Над тюремным забором уже высоко висело утреннее солнце, розовели подставленные к нему кудрявые бока толстых облаков. Крупная чайка с белыми зигзагами крыльев – видимо, с какого-то ближнего водополья – проплыла в завидной воле пространства. Опускать глаза вниз, взглядом и мыслями возвращаться к людям, которые гуртовались возле мрачного кирпичного дома с прутьями на окошках, не хотелось. Нынче, если выпадала возможность, Фёдор подолгу глядел в небо. Раньше он не испытывал этой притягательной, отвлекающей от земного мыканья силы голубой пустоты. Но только в этой пустоте сбереглась для него частичка свободы и только через эту пустоту лежала какая-то призрачная соединённость и с домом, и с детством, и с отдохновенными воспоминаниями. При виде облаков почему-то приходила на ум давнишняя сказка про Снегурку, которую рассказывала бабушка Анна. «…Всё ж доняли Снегурку подруженьки. Решилась она и перепрыгнула через костровище. Тут и не стало её. Растаяла. Паром сделалась. Обернулась облачком. И плавает это облачко и посейчас где-то…»

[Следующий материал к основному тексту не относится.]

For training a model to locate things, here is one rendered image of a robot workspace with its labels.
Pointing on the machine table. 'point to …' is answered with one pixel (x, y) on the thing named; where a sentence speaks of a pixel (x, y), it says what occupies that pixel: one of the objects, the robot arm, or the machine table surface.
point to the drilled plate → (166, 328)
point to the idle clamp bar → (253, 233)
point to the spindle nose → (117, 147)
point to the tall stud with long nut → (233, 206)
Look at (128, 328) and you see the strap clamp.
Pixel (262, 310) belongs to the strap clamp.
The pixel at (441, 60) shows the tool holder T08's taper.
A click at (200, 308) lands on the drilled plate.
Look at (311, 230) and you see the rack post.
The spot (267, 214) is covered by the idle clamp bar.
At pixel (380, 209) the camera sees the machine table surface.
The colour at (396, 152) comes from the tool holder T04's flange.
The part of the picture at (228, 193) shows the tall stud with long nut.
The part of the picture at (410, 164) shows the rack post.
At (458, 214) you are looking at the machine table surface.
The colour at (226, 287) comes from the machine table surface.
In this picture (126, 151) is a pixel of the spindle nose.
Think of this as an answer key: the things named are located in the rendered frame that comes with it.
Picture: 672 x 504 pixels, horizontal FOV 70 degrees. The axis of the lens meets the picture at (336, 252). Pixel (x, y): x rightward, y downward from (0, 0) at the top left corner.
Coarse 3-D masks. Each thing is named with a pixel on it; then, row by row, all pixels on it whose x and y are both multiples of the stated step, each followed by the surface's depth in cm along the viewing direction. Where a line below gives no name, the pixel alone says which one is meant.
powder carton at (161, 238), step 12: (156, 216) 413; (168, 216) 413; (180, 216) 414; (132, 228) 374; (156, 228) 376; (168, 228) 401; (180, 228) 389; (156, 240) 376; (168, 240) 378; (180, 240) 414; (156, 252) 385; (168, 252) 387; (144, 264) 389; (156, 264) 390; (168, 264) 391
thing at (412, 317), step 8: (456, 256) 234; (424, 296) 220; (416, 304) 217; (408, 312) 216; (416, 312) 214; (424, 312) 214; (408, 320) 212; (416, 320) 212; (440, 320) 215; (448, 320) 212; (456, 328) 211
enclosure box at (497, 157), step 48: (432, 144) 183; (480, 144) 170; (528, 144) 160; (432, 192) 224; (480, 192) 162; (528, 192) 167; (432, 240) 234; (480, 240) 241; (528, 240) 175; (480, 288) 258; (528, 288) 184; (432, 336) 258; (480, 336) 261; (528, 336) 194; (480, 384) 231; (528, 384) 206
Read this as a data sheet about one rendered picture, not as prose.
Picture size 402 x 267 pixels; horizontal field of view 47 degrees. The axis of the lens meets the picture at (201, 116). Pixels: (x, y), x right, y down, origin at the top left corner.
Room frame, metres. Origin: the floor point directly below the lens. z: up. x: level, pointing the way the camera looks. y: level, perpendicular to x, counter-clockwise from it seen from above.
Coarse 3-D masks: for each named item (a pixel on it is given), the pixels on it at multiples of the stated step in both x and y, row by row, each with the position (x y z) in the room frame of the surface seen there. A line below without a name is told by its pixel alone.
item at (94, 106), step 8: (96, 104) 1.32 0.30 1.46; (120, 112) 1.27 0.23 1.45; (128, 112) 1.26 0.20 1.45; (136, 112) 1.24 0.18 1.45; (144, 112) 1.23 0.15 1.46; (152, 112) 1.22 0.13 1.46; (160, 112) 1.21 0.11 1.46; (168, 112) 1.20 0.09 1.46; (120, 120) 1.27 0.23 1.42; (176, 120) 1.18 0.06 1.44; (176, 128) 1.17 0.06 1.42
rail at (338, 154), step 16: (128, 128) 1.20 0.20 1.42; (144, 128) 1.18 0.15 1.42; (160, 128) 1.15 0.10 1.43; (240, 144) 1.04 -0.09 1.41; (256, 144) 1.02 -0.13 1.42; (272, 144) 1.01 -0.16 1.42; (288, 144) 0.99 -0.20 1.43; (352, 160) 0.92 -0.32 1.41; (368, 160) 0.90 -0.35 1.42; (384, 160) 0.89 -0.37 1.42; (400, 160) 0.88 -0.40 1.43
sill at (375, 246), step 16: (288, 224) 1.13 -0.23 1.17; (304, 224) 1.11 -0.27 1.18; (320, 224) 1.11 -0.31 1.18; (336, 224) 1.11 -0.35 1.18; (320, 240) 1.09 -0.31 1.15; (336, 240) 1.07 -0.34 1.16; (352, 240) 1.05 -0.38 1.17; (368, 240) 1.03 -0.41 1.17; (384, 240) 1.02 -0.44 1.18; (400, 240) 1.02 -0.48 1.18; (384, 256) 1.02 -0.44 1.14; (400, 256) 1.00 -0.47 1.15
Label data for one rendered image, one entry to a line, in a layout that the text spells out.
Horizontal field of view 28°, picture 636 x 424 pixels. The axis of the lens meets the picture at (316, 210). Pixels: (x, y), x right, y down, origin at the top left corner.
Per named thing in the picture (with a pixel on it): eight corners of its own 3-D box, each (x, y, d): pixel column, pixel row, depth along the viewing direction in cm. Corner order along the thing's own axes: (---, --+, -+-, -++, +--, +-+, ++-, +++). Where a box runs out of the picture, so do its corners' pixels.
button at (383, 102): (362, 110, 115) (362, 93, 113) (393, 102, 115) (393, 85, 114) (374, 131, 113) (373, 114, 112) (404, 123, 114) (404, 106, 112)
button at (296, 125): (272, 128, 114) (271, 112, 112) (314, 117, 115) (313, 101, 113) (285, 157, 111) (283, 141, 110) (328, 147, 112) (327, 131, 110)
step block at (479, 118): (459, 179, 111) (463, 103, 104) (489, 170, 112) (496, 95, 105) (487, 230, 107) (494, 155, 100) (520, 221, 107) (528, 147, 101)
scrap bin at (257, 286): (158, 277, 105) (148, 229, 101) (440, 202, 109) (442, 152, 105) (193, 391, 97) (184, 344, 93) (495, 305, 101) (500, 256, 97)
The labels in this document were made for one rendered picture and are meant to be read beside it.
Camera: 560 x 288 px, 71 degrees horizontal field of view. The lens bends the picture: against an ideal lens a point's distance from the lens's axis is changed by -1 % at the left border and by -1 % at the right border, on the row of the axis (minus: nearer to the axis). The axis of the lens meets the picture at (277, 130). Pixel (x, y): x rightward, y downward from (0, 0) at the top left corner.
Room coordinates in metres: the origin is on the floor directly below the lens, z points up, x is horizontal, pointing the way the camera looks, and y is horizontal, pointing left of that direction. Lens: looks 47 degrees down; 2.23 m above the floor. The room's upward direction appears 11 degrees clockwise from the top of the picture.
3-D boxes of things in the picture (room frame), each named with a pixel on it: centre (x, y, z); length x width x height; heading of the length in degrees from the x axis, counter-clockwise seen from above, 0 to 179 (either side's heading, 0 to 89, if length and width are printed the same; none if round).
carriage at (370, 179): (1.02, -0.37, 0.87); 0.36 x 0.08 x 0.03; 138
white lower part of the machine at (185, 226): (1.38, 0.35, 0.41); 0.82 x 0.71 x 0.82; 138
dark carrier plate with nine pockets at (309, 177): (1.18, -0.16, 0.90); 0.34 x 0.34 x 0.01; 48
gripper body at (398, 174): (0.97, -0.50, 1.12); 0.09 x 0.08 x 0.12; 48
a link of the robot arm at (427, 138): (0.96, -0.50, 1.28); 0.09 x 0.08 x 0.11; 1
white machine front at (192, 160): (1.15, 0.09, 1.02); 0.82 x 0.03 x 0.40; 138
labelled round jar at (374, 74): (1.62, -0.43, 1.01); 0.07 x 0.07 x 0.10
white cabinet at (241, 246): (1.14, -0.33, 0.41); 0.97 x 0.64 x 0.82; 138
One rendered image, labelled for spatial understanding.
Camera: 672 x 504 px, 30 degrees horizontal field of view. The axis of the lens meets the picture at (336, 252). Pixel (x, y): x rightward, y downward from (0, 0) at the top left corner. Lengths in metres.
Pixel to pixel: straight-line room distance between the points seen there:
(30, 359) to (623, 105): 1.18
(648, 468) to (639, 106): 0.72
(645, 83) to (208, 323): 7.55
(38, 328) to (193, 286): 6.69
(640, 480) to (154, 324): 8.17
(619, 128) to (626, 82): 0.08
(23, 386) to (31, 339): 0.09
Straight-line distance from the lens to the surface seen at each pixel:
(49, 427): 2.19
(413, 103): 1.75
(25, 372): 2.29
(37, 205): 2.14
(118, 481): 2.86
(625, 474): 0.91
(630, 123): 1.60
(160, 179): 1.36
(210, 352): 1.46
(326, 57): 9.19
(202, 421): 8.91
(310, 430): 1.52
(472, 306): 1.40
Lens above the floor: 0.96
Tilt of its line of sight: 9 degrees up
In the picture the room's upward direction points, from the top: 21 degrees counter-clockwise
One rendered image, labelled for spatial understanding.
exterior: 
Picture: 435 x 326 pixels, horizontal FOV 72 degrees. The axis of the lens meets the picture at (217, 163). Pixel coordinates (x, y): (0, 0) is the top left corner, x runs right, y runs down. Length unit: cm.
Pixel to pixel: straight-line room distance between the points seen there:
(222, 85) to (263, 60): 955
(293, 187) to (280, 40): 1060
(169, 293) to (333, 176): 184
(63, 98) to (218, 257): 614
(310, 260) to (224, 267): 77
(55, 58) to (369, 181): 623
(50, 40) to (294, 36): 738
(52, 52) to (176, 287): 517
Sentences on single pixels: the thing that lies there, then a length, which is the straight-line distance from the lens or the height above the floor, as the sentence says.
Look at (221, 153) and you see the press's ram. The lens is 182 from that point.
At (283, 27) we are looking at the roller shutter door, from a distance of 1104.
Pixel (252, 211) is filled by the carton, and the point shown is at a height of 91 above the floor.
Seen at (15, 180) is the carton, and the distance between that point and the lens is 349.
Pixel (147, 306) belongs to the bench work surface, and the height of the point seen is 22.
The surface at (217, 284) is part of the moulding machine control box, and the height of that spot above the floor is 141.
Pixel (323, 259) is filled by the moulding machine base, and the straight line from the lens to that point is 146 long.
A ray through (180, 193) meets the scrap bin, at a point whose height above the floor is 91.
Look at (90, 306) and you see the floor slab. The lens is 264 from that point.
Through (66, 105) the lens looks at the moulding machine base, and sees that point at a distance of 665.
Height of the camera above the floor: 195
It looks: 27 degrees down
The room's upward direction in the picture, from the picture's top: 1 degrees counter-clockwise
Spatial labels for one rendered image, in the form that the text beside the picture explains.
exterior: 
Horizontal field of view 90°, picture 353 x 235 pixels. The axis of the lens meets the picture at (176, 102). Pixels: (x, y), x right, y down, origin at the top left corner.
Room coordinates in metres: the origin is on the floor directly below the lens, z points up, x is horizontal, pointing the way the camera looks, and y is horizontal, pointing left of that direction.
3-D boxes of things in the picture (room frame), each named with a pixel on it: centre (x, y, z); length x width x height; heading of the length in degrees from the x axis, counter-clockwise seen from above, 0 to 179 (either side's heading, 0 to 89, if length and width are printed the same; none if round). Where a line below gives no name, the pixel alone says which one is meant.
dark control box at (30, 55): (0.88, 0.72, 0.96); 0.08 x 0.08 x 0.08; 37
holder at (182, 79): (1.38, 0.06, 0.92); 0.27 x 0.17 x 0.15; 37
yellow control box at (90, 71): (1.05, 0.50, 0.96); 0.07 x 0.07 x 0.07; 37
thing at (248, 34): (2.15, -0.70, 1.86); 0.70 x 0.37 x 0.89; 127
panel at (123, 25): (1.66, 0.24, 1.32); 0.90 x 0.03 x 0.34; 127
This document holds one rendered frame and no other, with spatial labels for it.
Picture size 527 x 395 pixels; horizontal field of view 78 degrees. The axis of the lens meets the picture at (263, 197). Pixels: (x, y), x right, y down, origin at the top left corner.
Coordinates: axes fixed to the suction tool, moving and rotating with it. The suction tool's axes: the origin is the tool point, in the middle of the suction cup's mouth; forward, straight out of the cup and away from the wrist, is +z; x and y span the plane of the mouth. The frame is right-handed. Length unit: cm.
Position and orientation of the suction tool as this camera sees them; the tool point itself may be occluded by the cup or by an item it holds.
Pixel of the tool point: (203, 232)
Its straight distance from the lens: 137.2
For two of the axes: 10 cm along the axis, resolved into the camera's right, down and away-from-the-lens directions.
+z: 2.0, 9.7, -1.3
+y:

Фёдор не услышал и не заметил, как сзади к нему подошёл качающейся походкой, словно весь на расхлябанных шарнирах, длинный мосластый парень. Был он бос, в руке держал полуразвалившиеся, с драными подмётками чёботы. По всем ходульным манерам, по синей сыпи наколок на руках, по стальной фиксе во рту в нём угадывался недавно оперившийся блатарь. Кличку он носил короткую, но с длинным понятием – Ляма.
Взяв сапог Фёдора, Ляма примерил его подошва к подошве со своими чёботами и порадовался:
– Энти вот тибе. Налезут. У нас ноги равные. – Ляма поставил перед Фёдором чёботы и взял его сапоги. – Портянки оставь сибе. Пригодятся.
– Не трогай! – Фёдор вскочил, потянулся к Ляме: – Мои сапоги! Не дам!
– Ты чиво, фраер? Энти теперь твои, – Ляма осклабился, намекая на свою особенную принадлежность в здешнем миру.
Соседи поблизости равнодушно наблюдали сцену законного обирания. Никому в голову не пришло встревать и рядить передел личного имущества.
– Отдай! – тихо произнёс Фёдор. И тут же взорвался, побелел от неистовства: – Отдай, скотина! Задушу!